I’m not going to write a review of it since I linked to Preston’s more than serviceable one, but I will say that I correctly guessed what was really going on.  I’m becoming used to the paradigms Martin uses.  Like most authors he falls into a pattern and recycles his own motifs.  I have absolutely no problem with this as a writer who does the same.  I truly believe that GRRM has already “given away” the ending of Song in his prior tales.  It’s just the matter of divining how to put the pieces together.  Martin is an extremely subtle writer, and he requires a bit of intelligence and introspection from his readers.  He’s not just going to give you the answer or lay the meaning bare.  Rather, he’s going to make you dig for it and question it even after you’re certain you know the truth (it reminds me of a certain game I love).

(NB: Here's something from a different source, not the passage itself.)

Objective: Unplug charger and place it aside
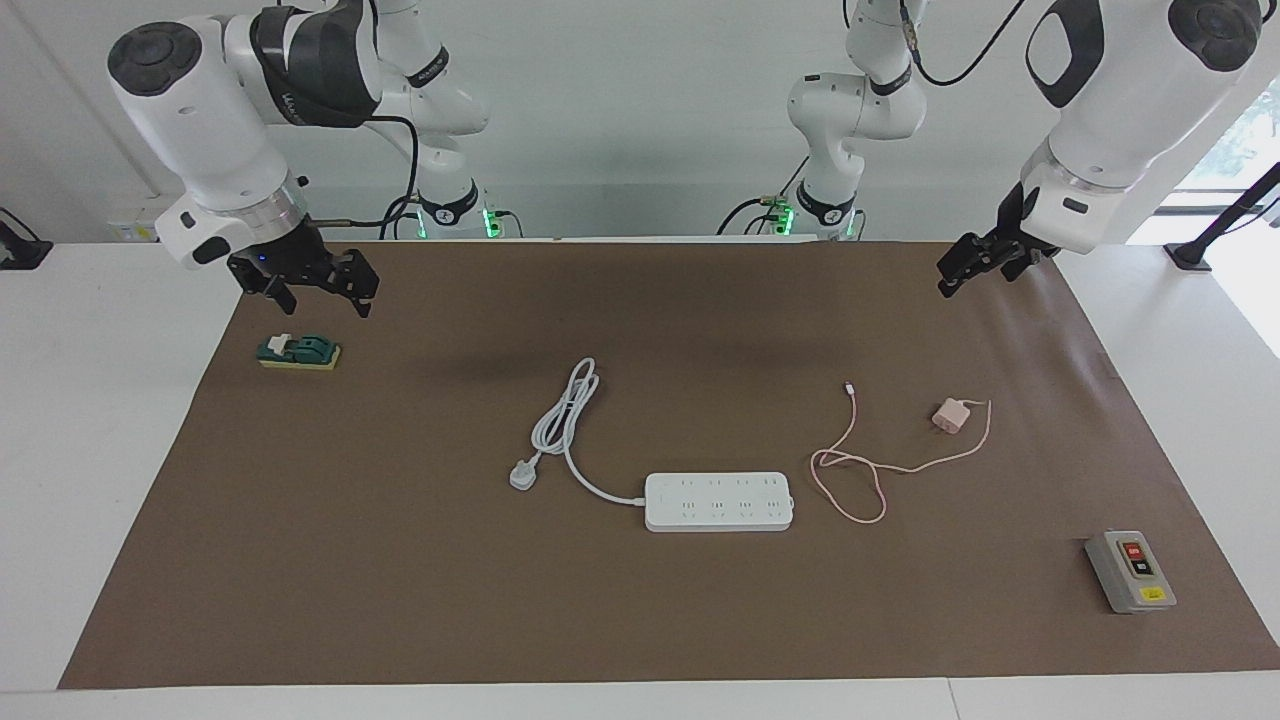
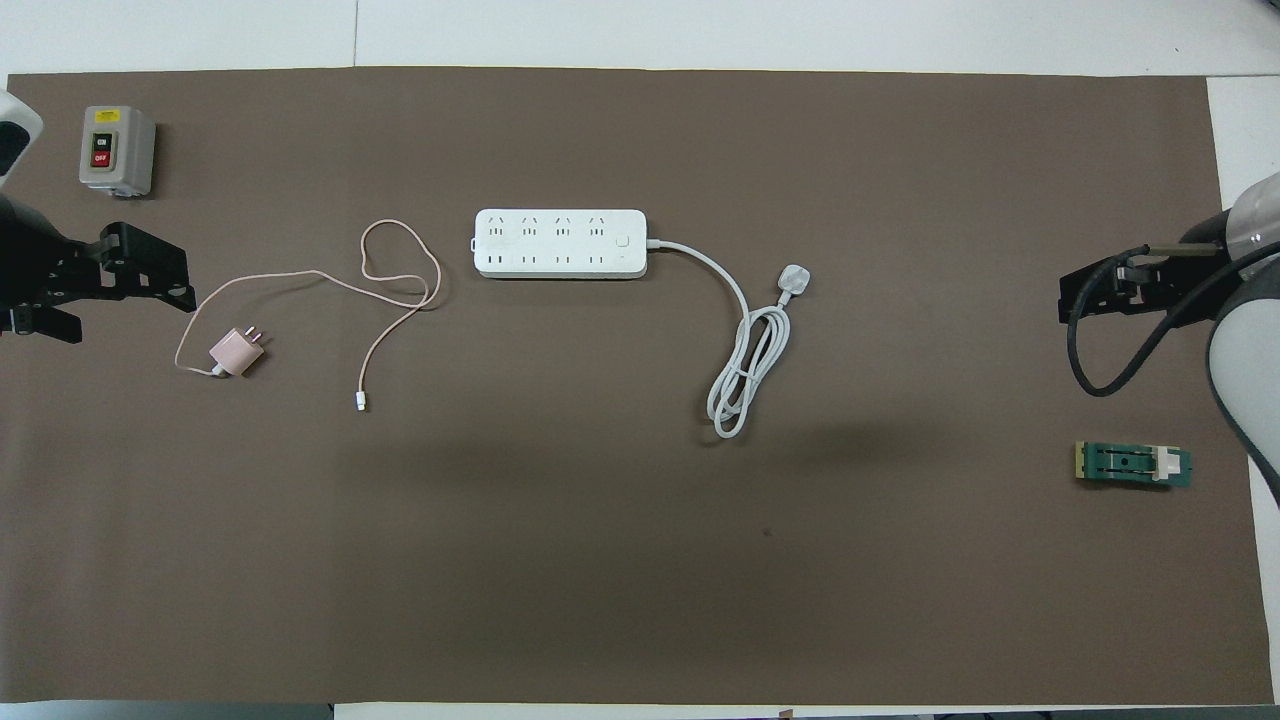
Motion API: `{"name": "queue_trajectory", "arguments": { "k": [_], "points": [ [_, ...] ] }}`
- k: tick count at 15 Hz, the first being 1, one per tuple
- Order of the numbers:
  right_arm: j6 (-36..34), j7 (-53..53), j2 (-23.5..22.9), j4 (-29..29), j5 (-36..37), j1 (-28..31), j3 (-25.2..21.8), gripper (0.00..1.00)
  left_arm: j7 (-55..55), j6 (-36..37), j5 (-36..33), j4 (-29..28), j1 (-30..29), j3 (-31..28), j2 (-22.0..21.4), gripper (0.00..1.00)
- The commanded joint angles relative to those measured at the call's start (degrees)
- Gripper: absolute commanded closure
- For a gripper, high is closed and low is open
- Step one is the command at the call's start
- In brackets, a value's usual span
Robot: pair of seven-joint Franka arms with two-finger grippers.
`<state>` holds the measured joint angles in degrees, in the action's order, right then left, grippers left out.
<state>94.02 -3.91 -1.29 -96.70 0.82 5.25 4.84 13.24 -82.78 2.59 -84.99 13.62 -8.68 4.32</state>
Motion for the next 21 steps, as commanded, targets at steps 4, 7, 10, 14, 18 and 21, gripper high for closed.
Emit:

Speaking of which (symbolically), I’m almost certain that one of Dany’s dragons is going to be injured in a way to lose a wing, and I’m saying that because Martin has done this before.  Literally in The Ice Dragon and metaphorically in Windhaven (one of the parts is literally called “One-Wing”).  As mentioned above, Martin recycles motifs, and reading his short stories, you see similar paradigms as the ones in Song;: hive-minded, mind controlling entities, civilizations existing after some great cataclysm, portents from the sky that are actual spaceships/aliens, humans usurping the land from the original inhabitants, etc. (okay…this is not to beat a dead horse, but all of these things are also paradigms in FFVII.in some way.  The civilization after a cataclysm fits if you look at all of the games as on one timeline and remember what happened in FFVI.  That’s all I’m going to say about this for now, since the plans to write those essays are still go).  This is my only original prediction for Song’s seventh season (omg…).  All the other ones I prescribe to were created by righteous others.


Samples Read This Week: 5

  1. Chasing Embers (Ben Garston #1) by James Bennett: Kept – It starts off in a bar and introduces questions, issues, and a potential supernatural bar fight, which is enough to keep me interested.  Nor can I forget that I found this through one of Kim’s (or By Hook or By Book) reviews!
  2. Nemesis (Nemesis #1) by Anna Banks Kept – The main character’s name is Sepora who’s fleeing a father who wants to exploit her special abilities.  Huh.  This was another one I found due to Kim 🙂
  3. The Passion of Dolssa by Julie Berry: Kept – This was recommended to me a while ago by the lovely writer of The Ink Garden.  The writing is lush and brilliant, and the opening chapter entices you into a world of secrets and intrigue.
  4. The Darkness That Comes Before (The Prince of Nothing) by R. Scott Bakker: Kept/RWTR – Not only did I keep this, I put it on my really-want-to-read bookshelf (RWTR).  The beginning is brutal in showcasing the realities of war, exile, and the diseases and depravities that almost always follow.  Raw and beautiful is one of my favorite styles of writing (it’s what I try to emulate).
  5. The Bear and the Nightingale by Katherine Arden: Kept/RWTR – Give me stories based on fairy tales any day of the week.  There’s also a Song parallel in the description of the character Frost as a “blue-eyed winter demon,” especially considering he’s the king of winter (common paradigms are common).  It’s odd though.  This is another story based on Vasilisa the Beautiful, the same as Vassa in the Night, which I didn’t finish.  The writing in Bear/Nightingale is so much more lush and atmospheric than Vassa.  Plus it’s not an urban fantasy or YA.